Reputation: 174
Currently, I am facing a problem where I need to consume data from different topics according to a given specified order. Let say we have 3 topics called topic-1, topic-2, and topic-3. first I need to make sure that I consume topics in the following order.
topic-2 > topic-3 > topic-1
The application should listen and read all the messages in topic-2 and then it should proceed to consume from topic-3 and then topic-1. Again needs to do this until topics receive messages.

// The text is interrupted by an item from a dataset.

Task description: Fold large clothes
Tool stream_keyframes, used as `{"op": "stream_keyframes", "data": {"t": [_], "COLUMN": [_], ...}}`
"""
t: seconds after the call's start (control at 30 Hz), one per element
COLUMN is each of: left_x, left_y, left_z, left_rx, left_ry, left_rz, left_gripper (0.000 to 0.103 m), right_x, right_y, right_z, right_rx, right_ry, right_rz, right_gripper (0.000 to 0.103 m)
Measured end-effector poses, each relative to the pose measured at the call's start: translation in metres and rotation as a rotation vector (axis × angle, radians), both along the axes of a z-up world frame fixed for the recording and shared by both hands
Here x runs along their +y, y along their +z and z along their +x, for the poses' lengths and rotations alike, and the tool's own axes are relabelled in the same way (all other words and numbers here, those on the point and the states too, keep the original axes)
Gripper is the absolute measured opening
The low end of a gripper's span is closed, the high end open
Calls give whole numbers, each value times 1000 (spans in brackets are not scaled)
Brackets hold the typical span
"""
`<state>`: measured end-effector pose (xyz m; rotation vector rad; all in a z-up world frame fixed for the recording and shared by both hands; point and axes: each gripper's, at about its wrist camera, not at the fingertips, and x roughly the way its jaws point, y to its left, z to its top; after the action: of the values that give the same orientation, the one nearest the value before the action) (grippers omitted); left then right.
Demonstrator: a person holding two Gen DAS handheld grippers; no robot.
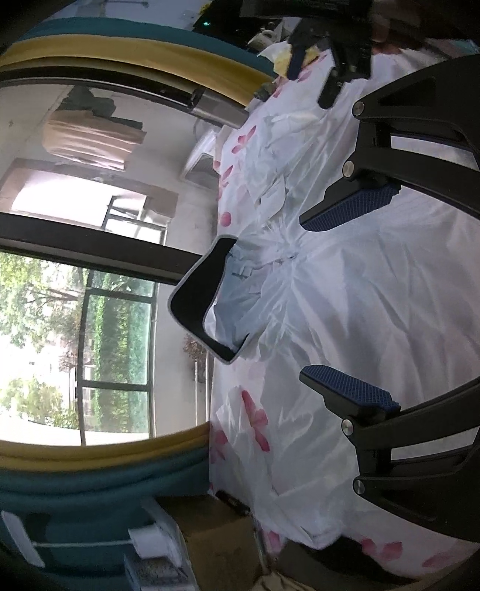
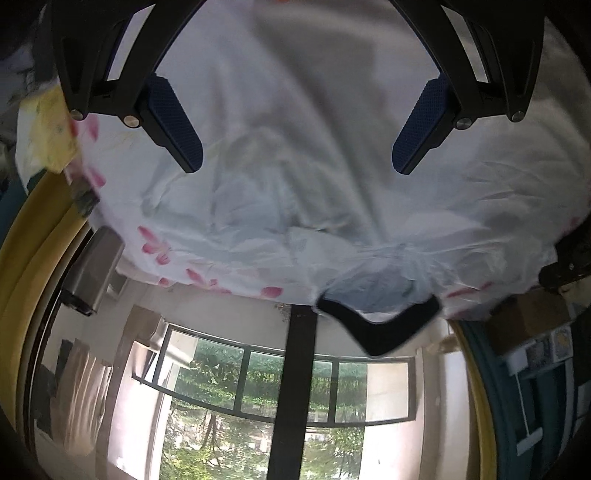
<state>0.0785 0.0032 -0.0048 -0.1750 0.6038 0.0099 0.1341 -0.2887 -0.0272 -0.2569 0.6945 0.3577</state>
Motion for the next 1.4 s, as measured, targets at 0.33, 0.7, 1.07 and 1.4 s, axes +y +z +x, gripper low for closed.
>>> {"op": "stream_keyframes", "data": {"t": [0.33, 0.7, 1.07, 1.4], "left_x": [6, 18, 23, 28], "left_y": [-25, -44, -50, -34], "left_z": [50, 82, 86, 66], "left_rx": [100, 144, 165, 109], "left_ry": [21, 51, 71, 83], "left_rz": [-21, -47, -54, -76], "left_gripper": [78, 72, 72, 72], "right_x": [-4, 20, 28, 3], "right_y": [-13, -43, -49, 23], "right_z": [75, 135, 149, 127], "right_rx": [21, 63, 95, -1], "right_ry": [104, 201, 255, 196], "right_rz": [-110, -212, -205, -47], "right_gripper": [98, 72, 4, 2]}}
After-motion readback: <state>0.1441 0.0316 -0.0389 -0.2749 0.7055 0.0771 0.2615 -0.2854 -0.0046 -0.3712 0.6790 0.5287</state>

Is this possible with Kafka?
Upvotes: 0
Views: 81
Reputation: 24527
I'm not sure if you have any special constraints, but you can try do this in you application code:
consumeAll(topic2); // when done, consume next topic
consumeAll(topic3); // when done, consume next topic
consumeAll(topic1);
But beware: If new messages get appended to multiple topics at the "same" time, you won't be able to recreate the insertion order in your application code, because Kafka only guarantees order within a single topic partition, not across multiple partitions or multiple topics.

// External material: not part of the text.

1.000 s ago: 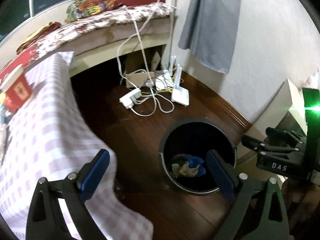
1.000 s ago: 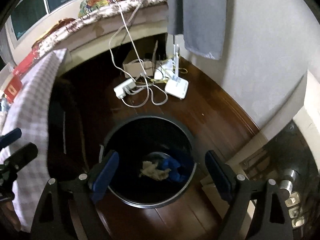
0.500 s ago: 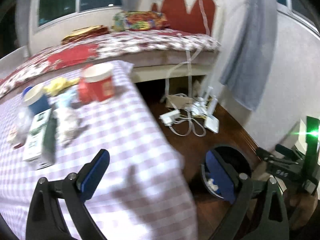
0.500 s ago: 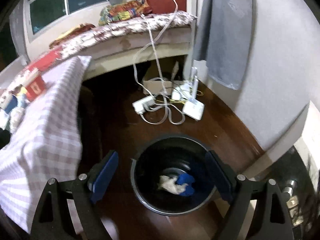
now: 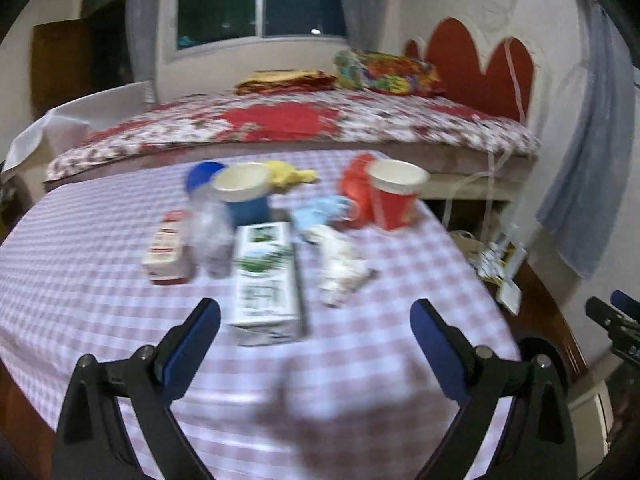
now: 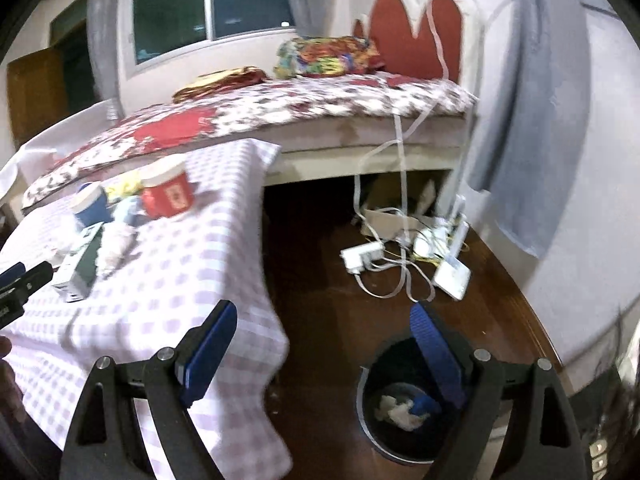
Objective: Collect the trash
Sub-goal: 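Move both tools back over the table toward the milk carton, then grasp the white milk carton with the left tool while the right tool grasps the crumpled tissue, then carry carton and tissue over the black bin and open both tools, then move both tools back over the table toward the plastic bag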
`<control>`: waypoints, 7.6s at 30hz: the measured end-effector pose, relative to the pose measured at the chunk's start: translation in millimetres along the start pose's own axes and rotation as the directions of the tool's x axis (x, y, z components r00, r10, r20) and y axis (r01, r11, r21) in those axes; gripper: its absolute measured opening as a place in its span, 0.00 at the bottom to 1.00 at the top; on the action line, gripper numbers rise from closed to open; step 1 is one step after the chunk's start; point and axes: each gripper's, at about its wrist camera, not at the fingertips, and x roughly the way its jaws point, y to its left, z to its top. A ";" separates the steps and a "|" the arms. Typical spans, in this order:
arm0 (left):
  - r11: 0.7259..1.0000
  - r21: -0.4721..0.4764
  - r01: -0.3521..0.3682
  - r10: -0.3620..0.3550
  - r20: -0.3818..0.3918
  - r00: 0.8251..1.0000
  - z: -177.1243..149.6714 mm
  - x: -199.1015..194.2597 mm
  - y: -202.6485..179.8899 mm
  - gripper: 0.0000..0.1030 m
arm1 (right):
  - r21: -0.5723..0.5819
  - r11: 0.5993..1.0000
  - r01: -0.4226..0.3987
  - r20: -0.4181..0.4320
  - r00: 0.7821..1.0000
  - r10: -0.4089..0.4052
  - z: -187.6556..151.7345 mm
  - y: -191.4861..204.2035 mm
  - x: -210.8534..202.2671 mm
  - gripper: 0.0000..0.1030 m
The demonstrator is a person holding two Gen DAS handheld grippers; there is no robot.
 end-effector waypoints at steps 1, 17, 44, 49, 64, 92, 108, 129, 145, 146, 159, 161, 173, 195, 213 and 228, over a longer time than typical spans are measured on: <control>1.000 -0.007 -0.012 0.012 0.000 1.000 -0.5 2.3 6.6 0.92 | -0.011 1.000 -0.009 0.000 1.000 0.009 1.7 7.4 1.4 0.87; 0.994 -0.105 -0.024 0.014 -0.092 0.996 -6.1 61.2 45.2 0.82 | -0.129 0.986 -0.102 -0.040 0.994 0.097 18.8 93.8 51.5 0.87; 0.995 -0.092 -0.032 0.028 -0.042 0.999 -4.4 38.3 77.8 0.54 | -0.160 0.955 -0.249 -0.102 0.967 0.235 32.2 161.7 89.9 0.87; 0.989 -0.122 -0.088 0.086 -0.017 0.996 -3.0 24.7 103.7 0.54 | -0.200 0.939 -0.279 -0.105 0.959 0.263 34.5 186.3 91.7 0.87; 0.945 -0.214 -0.248 0.246 -0.038 0.968 -16.0 17.1 193.6 0.54 | -0.254 0.910 -0.326 -0.152 0.943 0.295 32.7 235.1 111.7 0.87; 0.949 -0.194 -0.248 0.248 -0.022 0.968 -23.2 -5.4 180.5 0.54 | -0.231 0.928 -0.293 -0.105 0.955 0.276 38.6 212.8 84.9 0.17; 0.996 -0.050 -0.080 0.081 0.015 0.997 -4.8 -16.4 75.1 0.54 | -0.130 0.968 -0.217 -0.017 0.976 0.216 37.2 117.2 33.5 0.18; 0.967 0.161 0.196 -0.186 -0.073 0.980 -1.8 8.2 -85.4 0.54 | 0.040 0.999 -0.037 -0.037 0.999 0.039 1.4 -34.4 20.8 0.18; 0.852 0.281 0.441 -0.377 -0.254 0.891 -38.1 9.9 -199.9 0.54 | 0.108 0.984 0.138 -0.153 0.981 -0.121 -59.6 -137.3 6.3 0.18; 0.843 0.284 0.457 -0.387 -0.269 0.882 -41.6 10.0 -205.5 0.54 | 0.109 0.984 0.142 -0.159 0.979 -0.124 -62.7 -140.3 6.7 0.18; 0.765 0.345 0.544 -0.398 -0.411 0.820 -76.4 27.4 -258.2 0.54 | 0.142 0.977 0.157 -0.276 0.955 -0.113 -116.1 -180.2 29.8 0.18; 0.758 0.339 0.558 -0.392 -0.448 0.804 -82.4 35.0 -266.1 0.54 | 0.149 0.977 0.151 -0.288 0.952 -0.103 -122.1 -184.0 34.6 0.18; 0.720 0.273 0.638 -0.366 -0.631 0.684 -116.2 85.3 -309.3 0.54 | 0.106 0.991 0.088 -0.335 0.941 -0.047 -146.1 -203.3 74.1 0.18; 0.776 0.297 0.557 -0.384 -0.478 0.790 -81.0 40.0 -276.3 0.92 | 0.138 0.968 0.208 -0.327 0.932 -0.154 -133.9 -223.6 43.3 0.82; 0.939 0.130 0.318 -0.285 -0.223 0.932 -21.8 5.1 -125.0 0.92 | 0.057 0.998 -0.005 -0.118 0.993 0.012 -31.6 -88.9 -1.9 0.84; 0.997 -0.023 -0.072 0.070 -0.070 0.995 -15.9 -8.2 52.0 0.92 | -0.139 0.959 -0.246 -0.109 0.967 0.232 9.0 88.2 20.9 0.84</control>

You could work with timestamps, which must be embedded in the Kafka messages. So you can tell which one came first:
{ messageId, payload, timestamp }
Using timestamps means, that all your producers must use a synchronized clock. Else you could get some milliseconds drift and the correct ordering is gone.
But then you run into the next problem: How long do you want to wait before you start processing? (if for example topic3 doesn't receive new messages)

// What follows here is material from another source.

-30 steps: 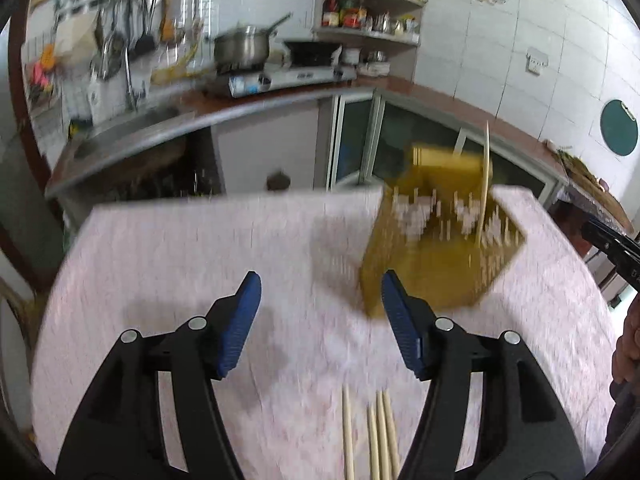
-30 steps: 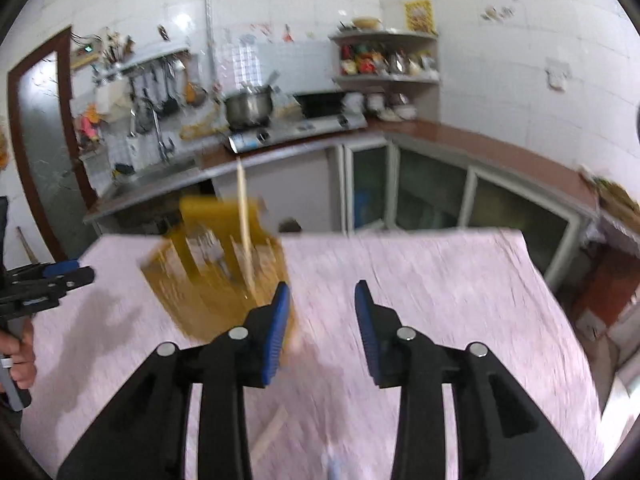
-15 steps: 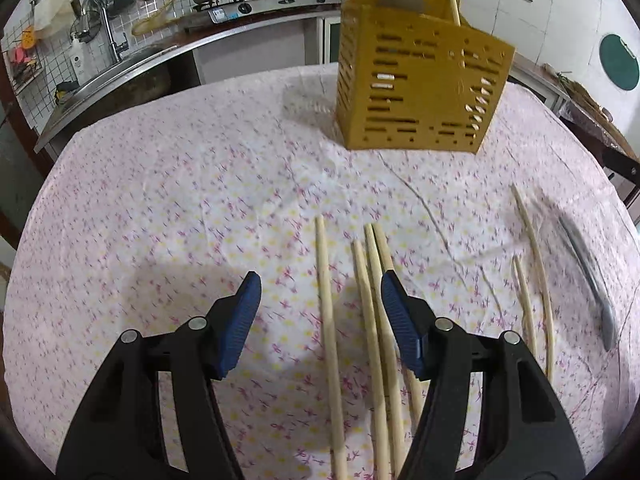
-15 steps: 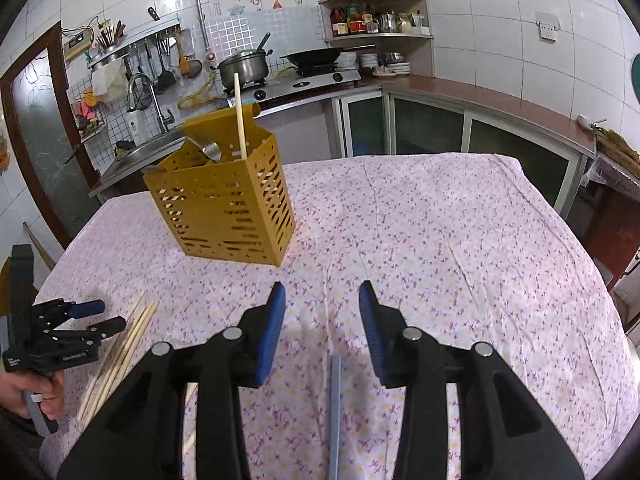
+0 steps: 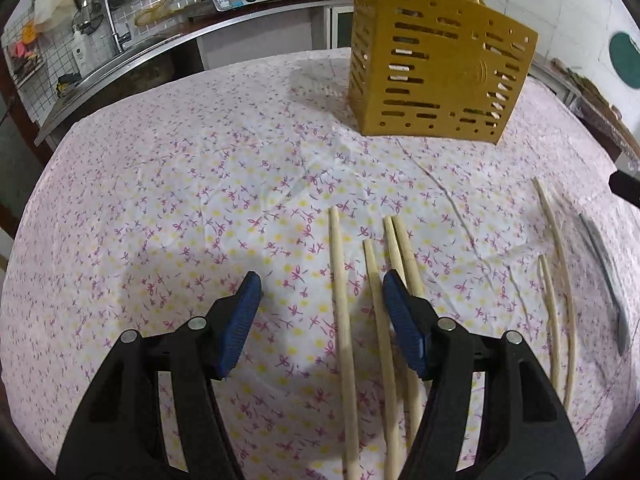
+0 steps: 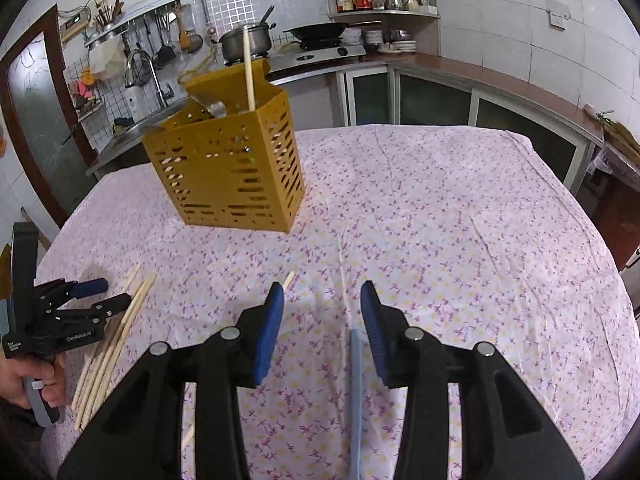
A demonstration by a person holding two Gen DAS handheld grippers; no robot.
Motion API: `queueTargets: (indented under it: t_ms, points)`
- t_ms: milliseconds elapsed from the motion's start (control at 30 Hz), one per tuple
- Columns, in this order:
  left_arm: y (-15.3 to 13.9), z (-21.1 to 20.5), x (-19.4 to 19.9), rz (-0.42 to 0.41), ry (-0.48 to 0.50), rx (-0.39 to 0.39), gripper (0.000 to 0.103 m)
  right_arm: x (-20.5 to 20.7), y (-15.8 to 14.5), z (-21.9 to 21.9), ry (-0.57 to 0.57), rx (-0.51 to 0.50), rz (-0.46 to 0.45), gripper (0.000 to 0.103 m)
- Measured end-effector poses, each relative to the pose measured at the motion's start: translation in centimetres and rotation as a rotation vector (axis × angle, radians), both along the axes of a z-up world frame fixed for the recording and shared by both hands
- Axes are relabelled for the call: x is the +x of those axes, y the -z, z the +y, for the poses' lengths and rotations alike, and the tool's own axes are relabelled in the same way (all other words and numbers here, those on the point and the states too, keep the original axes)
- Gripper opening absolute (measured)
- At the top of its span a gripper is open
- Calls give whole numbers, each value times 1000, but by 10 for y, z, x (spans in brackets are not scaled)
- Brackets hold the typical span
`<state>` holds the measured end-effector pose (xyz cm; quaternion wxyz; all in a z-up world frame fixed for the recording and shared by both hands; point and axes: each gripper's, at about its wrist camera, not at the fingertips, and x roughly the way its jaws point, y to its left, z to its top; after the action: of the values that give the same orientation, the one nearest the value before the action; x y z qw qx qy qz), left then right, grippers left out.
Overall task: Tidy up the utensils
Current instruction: 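Grasp a wooden chopstick with the left tool while the right tool grasps another, then carry both held chopsticks up to the yellow holder with both tools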
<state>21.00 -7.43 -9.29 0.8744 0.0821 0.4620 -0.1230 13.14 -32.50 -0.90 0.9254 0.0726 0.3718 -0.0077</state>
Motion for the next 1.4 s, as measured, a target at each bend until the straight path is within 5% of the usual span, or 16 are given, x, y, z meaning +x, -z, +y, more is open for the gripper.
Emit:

Another thing to consider: You receive a new message from topic3. What should happen now? According to your description you can't process it, because there must be some message from topic2 first. How long do you want to wait for a new message from topic2?
Though maybe it's better to only listen for topic2. And only when you receive a message from topic2, you start to fetch messages from topic3. And when you got something from topic3, you start to listen to topic1. And then start all over again.
Something like this:
while(true) {
msg2 = consumeAllNewMessages(topic2); // blocking call, until message received
msg3 = consumeAllNewMessages(topic3); // blocking, too
msg1 = consumeAllNewMessages(topic1); // blocking, too
process(msg2, msg3, msg1);
}
(Of course you could (and should) replace the blocking calls with some non-blocking code, for example using CompletableFuture)
But again: This will only guarantee the order in which you consume these topics. But it doesn't tell you in which order these messages (across the topics) were sent to Kafka. This needs embedded timestamps with synchronized clocks.
Upvotes: 1